Pendidikan adalah proses seseorang mengembangkan kemampuan, sikap, dan bentuk tingkah laku lainnya dalam masyarakat ia hidup, proses sosial, dan dihadapkan pada pengaruh lingkungan yang terpilih dan terkontrol (khususnya yang datang dari sekolah), sehingga ia dapat memperoleh atau mengalami perkembangan kemampuan sosial dan kemampuan individu yang optimal (Munib, Achmad dkk., 2004:33 dalam penelitian Rahyuni, 2009). Kualitas pendidikan berbanding lurus dengan pencegahan penyakit. Informasi yang diperoleh tentang kesehatan, pembatasan kelahiran, kebiasaan yang menunjang kesehatan (Slamet, Juli Soemirat, 1999:89 dalam penelitian Rahyuni 2009).

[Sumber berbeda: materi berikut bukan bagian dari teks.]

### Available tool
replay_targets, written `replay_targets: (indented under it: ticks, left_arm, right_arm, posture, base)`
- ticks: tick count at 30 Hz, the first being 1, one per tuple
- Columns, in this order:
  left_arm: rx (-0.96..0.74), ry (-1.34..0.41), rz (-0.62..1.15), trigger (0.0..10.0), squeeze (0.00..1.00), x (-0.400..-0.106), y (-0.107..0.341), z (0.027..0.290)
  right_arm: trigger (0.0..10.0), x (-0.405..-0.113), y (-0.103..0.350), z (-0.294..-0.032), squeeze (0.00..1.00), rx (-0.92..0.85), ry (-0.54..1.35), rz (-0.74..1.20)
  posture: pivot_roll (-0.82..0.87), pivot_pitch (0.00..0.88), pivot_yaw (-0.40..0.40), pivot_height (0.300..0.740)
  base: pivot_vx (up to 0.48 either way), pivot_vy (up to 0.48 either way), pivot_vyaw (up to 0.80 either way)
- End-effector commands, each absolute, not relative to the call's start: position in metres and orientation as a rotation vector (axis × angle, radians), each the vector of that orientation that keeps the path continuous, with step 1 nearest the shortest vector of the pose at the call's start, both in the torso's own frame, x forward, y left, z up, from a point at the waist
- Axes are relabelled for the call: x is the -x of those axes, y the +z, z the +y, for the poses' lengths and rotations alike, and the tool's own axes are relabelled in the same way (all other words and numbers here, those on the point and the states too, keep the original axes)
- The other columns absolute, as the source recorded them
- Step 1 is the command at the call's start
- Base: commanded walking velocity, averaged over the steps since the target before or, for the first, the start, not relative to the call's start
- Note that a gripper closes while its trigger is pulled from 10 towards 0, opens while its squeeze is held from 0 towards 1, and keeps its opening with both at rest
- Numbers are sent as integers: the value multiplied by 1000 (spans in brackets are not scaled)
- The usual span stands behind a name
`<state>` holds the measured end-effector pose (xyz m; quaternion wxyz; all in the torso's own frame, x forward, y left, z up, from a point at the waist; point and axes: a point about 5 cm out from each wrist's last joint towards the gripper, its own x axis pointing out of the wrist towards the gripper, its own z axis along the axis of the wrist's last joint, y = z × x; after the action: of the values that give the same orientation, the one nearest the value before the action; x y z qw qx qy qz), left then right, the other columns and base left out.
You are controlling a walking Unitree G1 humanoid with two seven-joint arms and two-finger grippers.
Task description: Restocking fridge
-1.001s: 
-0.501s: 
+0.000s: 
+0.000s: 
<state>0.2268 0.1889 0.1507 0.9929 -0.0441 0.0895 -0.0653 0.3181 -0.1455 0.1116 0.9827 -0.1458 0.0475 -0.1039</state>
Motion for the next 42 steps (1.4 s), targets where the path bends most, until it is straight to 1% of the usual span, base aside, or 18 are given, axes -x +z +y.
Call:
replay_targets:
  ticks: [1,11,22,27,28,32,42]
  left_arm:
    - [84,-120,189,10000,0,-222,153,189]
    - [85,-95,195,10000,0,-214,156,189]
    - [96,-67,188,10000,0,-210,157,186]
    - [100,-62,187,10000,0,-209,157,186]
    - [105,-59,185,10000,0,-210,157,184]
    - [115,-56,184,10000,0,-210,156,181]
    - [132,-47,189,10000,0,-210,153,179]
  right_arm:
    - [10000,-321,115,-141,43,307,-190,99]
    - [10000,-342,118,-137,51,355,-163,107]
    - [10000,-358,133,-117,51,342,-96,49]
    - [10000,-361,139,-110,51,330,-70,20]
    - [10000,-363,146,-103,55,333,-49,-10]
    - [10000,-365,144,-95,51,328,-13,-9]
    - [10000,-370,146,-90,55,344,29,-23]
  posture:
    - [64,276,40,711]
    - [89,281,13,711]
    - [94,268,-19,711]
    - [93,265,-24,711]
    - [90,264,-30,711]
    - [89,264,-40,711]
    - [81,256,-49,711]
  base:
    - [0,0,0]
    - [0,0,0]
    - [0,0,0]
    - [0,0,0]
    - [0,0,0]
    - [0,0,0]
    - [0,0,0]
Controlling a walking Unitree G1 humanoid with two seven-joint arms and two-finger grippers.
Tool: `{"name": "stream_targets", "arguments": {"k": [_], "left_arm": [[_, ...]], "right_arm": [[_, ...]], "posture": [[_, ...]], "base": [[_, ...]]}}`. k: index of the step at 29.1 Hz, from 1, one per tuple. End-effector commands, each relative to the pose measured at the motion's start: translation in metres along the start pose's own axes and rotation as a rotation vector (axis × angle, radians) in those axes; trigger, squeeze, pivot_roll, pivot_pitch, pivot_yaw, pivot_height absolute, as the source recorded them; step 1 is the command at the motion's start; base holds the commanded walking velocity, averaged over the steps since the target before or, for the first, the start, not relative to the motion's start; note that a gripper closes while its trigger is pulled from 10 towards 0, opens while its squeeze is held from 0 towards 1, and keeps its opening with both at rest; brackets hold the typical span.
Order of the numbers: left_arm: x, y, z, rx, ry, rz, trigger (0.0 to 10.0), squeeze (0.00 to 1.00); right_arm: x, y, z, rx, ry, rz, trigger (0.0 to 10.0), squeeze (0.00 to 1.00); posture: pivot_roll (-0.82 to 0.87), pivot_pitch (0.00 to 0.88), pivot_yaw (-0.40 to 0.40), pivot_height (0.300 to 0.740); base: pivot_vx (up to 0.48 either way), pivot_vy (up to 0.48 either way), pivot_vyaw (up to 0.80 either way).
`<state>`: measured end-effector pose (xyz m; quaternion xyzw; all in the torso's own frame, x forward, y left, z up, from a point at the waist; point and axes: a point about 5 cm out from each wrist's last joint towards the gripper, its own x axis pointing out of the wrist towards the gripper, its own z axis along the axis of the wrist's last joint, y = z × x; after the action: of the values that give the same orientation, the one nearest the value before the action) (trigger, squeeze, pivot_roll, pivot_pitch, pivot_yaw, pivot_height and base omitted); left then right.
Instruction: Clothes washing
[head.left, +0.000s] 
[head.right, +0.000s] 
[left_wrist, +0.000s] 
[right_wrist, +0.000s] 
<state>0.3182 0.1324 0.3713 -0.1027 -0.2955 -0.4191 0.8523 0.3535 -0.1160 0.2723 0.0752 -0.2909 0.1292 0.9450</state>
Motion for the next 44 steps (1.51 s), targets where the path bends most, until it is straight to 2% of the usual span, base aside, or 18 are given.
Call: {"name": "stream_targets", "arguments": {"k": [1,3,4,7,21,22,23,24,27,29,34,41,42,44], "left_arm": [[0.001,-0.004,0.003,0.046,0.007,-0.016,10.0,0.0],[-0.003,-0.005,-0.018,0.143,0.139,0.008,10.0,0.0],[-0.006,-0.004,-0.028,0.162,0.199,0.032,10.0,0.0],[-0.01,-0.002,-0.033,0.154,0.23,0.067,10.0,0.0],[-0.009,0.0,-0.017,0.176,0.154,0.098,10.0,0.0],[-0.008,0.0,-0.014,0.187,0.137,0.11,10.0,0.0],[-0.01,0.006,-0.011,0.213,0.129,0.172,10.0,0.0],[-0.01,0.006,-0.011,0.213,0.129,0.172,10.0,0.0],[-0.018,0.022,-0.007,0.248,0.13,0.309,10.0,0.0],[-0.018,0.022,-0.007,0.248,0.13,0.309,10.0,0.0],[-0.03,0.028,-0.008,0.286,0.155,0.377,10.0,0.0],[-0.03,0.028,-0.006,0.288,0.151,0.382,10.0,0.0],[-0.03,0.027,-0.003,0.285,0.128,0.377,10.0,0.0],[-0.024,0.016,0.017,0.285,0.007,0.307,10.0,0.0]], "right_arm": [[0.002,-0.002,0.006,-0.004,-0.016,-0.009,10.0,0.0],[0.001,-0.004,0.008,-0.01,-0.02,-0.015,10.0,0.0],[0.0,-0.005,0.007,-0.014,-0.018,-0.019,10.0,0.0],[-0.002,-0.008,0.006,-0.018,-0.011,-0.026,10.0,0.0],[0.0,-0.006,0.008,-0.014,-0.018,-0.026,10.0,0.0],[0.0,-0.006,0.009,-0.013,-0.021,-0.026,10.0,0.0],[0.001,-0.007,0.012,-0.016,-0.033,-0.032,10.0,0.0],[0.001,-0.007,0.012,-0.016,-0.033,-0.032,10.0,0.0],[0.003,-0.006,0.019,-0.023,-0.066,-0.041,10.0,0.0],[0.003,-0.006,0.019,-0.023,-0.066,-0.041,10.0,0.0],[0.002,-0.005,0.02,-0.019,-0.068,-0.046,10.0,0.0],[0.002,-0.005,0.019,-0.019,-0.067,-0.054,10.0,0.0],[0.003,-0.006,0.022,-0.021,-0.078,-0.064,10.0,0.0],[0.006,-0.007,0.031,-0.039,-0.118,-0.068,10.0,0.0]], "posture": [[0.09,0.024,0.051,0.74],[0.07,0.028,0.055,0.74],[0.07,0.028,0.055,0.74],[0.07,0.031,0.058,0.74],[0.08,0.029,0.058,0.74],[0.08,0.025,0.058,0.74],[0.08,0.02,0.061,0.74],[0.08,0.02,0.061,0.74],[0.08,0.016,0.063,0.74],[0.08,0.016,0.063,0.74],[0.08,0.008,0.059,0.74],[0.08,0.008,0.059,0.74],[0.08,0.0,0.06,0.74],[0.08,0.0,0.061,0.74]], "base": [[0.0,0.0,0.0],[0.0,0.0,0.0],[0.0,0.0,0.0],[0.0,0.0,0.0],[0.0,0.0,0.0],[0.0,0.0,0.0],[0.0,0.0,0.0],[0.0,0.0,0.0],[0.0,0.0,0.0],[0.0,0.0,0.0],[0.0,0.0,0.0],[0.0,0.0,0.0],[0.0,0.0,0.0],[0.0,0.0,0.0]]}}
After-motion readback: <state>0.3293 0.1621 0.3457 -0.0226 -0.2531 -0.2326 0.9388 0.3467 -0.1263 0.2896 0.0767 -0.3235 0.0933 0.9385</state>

Pendidikan terbagi dalam ruang lingkup yang meliputi pendidikan formal, informal dan non formal. Pendidikan formal adalah pendidikan yang mempunyai bentuk dan organisasi tertentu, seperti terdapat di sekolah, atau universitas. Pendidikan informal adalah pendidikan yang diperoleh seseorang di rumah dalam bentuk lingkukangan keluarga. Pendidikan ini berlangsung tanpa pendidik, tanpa suatu program yang harus diselesaikan dalam jangka waktu tertentu, dan tanpa

evaluasi yang formal dalam bentuk ujian (Kusumo, Kunaryo Hadi, 1996:25 dalam penelitian Rahyuni, 2009).

c. Pengetahuan

Pengetahuan merupakan hasil dari tahu, dan ini terjadi setelah orang melakukan penginderaan terhadap suatu objek tertentu. Pengetahuan atau kognitif merupakan domain yang terpenting dalam membentuk tidakan seseorang (Notoatmodjo, Soekidjo, 2003:121).

d. Perilaku

Perilaku seseorang atau masyarakat tentang kesehatan ditentukan dari pengetahuan, sikap, kepercayaan, tradisi, dan sebagainya dari orang tua masyarakat yang bersangkutan. Disamping itu ketersediaan fasilitas kesehatan dan perilaku para petugas kesehatan terhadap kesehatan juga akan mendukung dan memperkuat terjadinya perilaku (Notoatmodjo, Soekidjo, 2003:165).